Les débats actuels sur l’archaïsme de l’Académie Française ne sont, au fond, qu’une vieille rengaine. Ses définitions de termes comme « négrillon », « femme » ou « race », et leur caractère hors-sol, archaïque et blessant, nous scandalisent. Mais notre indignation se trompe d’époque : elle s’attaque aux symptômes d’un mal enraciné dès la fondation de cette institution, au XVIIᵉ siècle.

Rappelons-nous : l’Académie Française a été créée en 1635 par Richelieu, non pour démocratiser la langue, mais pour en faire un outil de pouvoir et de contrôle. Dans une France fracturée par des rivalités politiques et religieuses, il fallait centraliser, uniformiser. La langue, jugée essentielle à l’unité du royaume, devait devenir un instrument d’ordre et de domination culturelle, sous l’égide d’une élite triée sur le volet, si possible ecclésiastique (à l’instar de Vaugelas, le grand architecte de cette institution recruté par Richelieu).

Ce projet, bien qu’ambitieux, portait déjà en lui ses contradictions : comment prétendre refléter la richesse et l’évolution d’une langue vivante tout en la figeant dans un dictionnaire, conçu par un cénacle de vieillards ? Dès ses débuts, l’Académie n’a jamais été un miroir de la société, mais une institution normative, presque cléricale, chargée de dire comment il fallait parler, et non d’entendre comment on parlait.

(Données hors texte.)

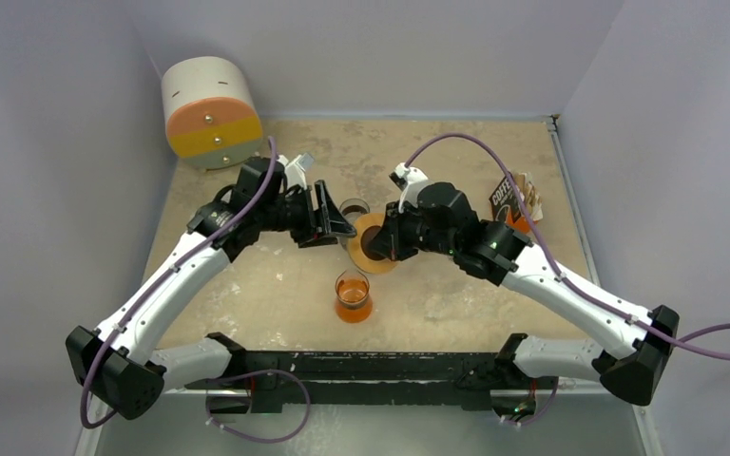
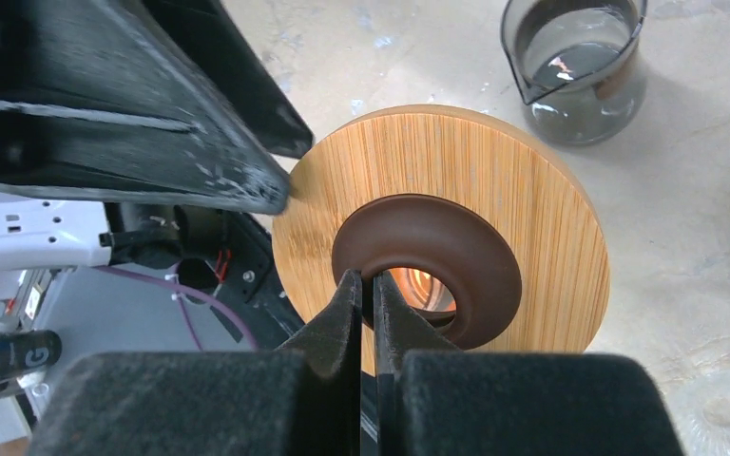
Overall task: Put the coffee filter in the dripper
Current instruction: Adjust the dripper holder.
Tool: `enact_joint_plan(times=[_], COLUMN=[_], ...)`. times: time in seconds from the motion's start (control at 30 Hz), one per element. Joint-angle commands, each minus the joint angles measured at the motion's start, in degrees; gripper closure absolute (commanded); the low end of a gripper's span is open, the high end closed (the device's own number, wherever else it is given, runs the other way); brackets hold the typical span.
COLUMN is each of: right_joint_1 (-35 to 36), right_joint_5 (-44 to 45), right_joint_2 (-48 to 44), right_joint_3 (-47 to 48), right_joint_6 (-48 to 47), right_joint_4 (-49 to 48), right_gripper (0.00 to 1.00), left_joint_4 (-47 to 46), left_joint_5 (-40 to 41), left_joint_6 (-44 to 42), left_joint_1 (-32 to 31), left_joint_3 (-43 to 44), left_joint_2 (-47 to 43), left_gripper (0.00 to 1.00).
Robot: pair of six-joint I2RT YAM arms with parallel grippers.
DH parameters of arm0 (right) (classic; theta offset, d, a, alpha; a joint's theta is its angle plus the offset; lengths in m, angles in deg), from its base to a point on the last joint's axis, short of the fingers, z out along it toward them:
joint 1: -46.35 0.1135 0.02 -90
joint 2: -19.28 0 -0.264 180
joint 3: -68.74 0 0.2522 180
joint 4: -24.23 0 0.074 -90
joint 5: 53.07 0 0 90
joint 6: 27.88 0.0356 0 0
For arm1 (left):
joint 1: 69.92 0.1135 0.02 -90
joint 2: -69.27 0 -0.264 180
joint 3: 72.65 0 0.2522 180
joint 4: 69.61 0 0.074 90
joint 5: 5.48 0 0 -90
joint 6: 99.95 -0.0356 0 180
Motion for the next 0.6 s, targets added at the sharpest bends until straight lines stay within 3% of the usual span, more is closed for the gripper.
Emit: enact_joint_plan(times=[0.0,0.3,0.57], right_joint_1=[2.2,4.1,4.3], right_joint_5=[-0.3,1.8,2.3], right_joint_2=[-1.1,-0.8,-1.8], right_joint_3=[4.2,5.2,5.2], right_joint_6=[-1.4,-1.1,-0.1], right_joint_4=[-3.5,-3.1,-3.2], right_gripper=[1.0,1.0,1.0], left_joint_4=[-7.9,-11.3,-12.1], left_joint_5=[-7.6,-10.2,-11.9], left_joint_6=[4.4,6.5,6.3], left_joint_1=[0.3,0.3,0.3], left_joint_3=[-2.6,-5.5,-5.8], left_joint_2=[-2.7,-4.7,-4.9], left_gripper=[0.44,0.55,0.9])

Les scandales récents ne sont donc que la suite logique d’une histoire écrite à la plume des élites. Les académiciens ont toujours eu pour rôle d’imposer leur vision du monde, souvent détachée des réalités sociales. Il n’est pas étonnant que des mots comme femme soient définis avec une froideur clinique, ou que des termes comme négrillon portent encore les relents des mentalités coloniales du XIXᵉ siècle : ils incarnent un système où la langue est façonnée pour perpétuer les rapports de pouvoir.

L’Académie, aujourd’hui, s’efforce de rattraper son retard, mais elle reste prisonnière de sa raison d’être. Comment s’ouvrir au progrès sans trahir une tradition qui repose sur l’immobilisme ? Ses révisions, bien qu’essentielles, sont souvent perçues comme tardives ou hypocrites. Peut-être faudrait-il admettre que cette institution, pensée pour un absolutisme monarchique, n’est tout simplement plus compatible avec une société pluraliste et en mouvement.

Mais la véritable question est ailleurs : avons-nous besoin d’une institution comme l’Académie Française ? Dans un monde où la langue évolue à chaque tweet, où les marges produisent autant de culture que le centre, le rôle d’un cercle fermé d’immortels paraît anachronique. Peut-être faudrait-il enfin laisser la langue respirer, libre de ses gardiens poussiéreux.